Ask The Professionals
While the topic of standardization is at large with standard setters, a lack of consensus among everyday professionals might make it difficult to know what is best for the future of accounting. Allee and his coauthors surveyed 235 investment professionals to better understand investment professionals’ preferences of standardization versus flexibility. While there was not a resounding answer one way or the other, there were a few issues that came to the researchers’ attention that might shed some light on how the standardization process should continue.
In this article, the researchers also found a preference from professionals for line-item label standardization. This preference suggests that the labels used for various items in financial statements such as revenues, expenses, gains, losses, etc., should be consistent across different companies and industries. Consistent labels would make comparing numbers across different companies easier by providing clarity on what each number represents.
In the same vein, the professionals in this study also showed a desire for clear definitions for operating and nonoperating items. Operating items are typically those directly related to a company’s core business activities, like sales revenue and cost of goods sold. On the other hand, nonoperating items are usually related to peripheral activities, such as interest income, investment revenue, or unusual charges. Clear definitions would make it easier to accurately distinguish between the categories and decide whether items should be classified as operating or nonoperating.
Allee and his coauthors also found large support for the inclusion of non-GAAP measures in the income statement. GAAP (Generally Accepted Accounting Principles) measures are the standard rules and guidelines for financial reporting in the United States, essentially like a rulebook that everyone agrees to follow so that everything is as clear as possible. While professionals understand the need for and importance of including GAAP measures in an income statement, those in this study believe that non-GAAP measures might be able to provide additional insights into a company’s financial performance that GAAP might not fully capture.
Financial professionals are currently required to present their company’s earnings per share (EPS) on the face of the income statement. When asked whether this should continue, the group of respondents were clear about their desire to keep this standard, with over 40% of respondents saying that they “strongly agree” that EPS should continue to be required up front. One analyst said that “removing EPS from the income statement would be like removing the stars from the American flag. People are sort of used to it. It’s what they expect.”
Despite conducting this research, Allee still believes that it will always be hard to find the “right answer” to the standard setting issue. “The old (Lincoln) adage is quite apropos here:” he said. “’You can please some of the people some of the time, all of the people some of the time, some of the people all of the time, but you can never please all of the people all of the time.’”

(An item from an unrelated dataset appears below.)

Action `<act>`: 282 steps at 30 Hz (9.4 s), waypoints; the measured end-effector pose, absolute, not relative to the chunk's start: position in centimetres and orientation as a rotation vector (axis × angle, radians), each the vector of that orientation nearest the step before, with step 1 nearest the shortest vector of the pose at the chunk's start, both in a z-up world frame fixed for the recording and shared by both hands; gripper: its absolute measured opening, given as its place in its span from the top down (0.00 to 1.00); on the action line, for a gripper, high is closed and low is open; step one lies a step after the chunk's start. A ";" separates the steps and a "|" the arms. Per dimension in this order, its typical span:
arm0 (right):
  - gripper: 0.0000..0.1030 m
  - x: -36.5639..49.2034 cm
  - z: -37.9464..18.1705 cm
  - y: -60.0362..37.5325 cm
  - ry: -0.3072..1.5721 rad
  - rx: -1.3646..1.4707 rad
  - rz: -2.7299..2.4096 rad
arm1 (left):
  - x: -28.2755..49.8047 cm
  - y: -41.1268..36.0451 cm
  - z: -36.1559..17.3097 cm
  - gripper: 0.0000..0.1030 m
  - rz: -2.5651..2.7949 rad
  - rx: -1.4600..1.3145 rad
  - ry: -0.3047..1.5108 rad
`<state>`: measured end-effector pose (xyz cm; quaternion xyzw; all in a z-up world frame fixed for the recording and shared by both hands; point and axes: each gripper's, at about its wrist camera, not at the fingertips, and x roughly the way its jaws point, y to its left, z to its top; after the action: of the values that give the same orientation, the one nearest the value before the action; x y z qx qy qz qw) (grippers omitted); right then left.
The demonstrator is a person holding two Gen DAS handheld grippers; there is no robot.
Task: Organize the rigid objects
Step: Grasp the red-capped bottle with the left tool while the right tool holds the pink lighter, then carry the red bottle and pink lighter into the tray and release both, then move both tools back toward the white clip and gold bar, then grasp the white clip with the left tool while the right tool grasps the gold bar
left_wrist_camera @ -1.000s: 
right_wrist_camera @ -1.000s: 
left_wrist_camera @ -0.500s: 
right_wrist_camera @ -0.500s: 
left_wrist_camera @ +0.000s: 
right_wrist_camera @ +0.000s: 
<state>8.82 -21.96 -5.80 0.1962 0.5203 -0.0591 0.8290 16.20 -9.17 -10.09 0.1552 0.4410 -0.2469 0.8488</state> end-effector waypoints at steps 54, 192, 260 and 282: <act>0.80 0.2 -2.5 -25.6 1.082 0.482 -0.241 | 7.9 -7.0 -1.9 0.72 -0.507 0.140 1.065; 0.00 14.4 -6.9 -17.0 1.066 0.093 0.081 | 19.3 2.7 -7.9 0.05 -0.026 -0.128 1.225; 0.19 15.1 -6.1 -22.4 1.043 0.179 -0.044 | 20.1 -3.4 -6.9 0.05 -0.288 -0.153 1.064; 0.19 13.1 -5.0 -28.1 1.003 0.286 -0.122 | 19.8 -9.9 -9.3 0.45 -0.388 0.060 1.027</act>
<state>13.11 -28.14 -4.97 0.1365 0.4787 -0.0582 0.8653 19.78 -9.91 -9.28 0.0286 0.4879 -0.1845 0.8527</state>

Despite not having a universal answer, standard setters should consider the information found in Allee’s work moving forward. To ensure that standardizing income statements is beneficial to as many as possible, standard setters should consider the needs and desires of those who will eventually use these statements, as well as those who must abide by these rules to prepare them. By doing so, they can create a more effective and inclusive financial reporting framework that balances regulatory requirements with practical usability for companies and their stakeholders.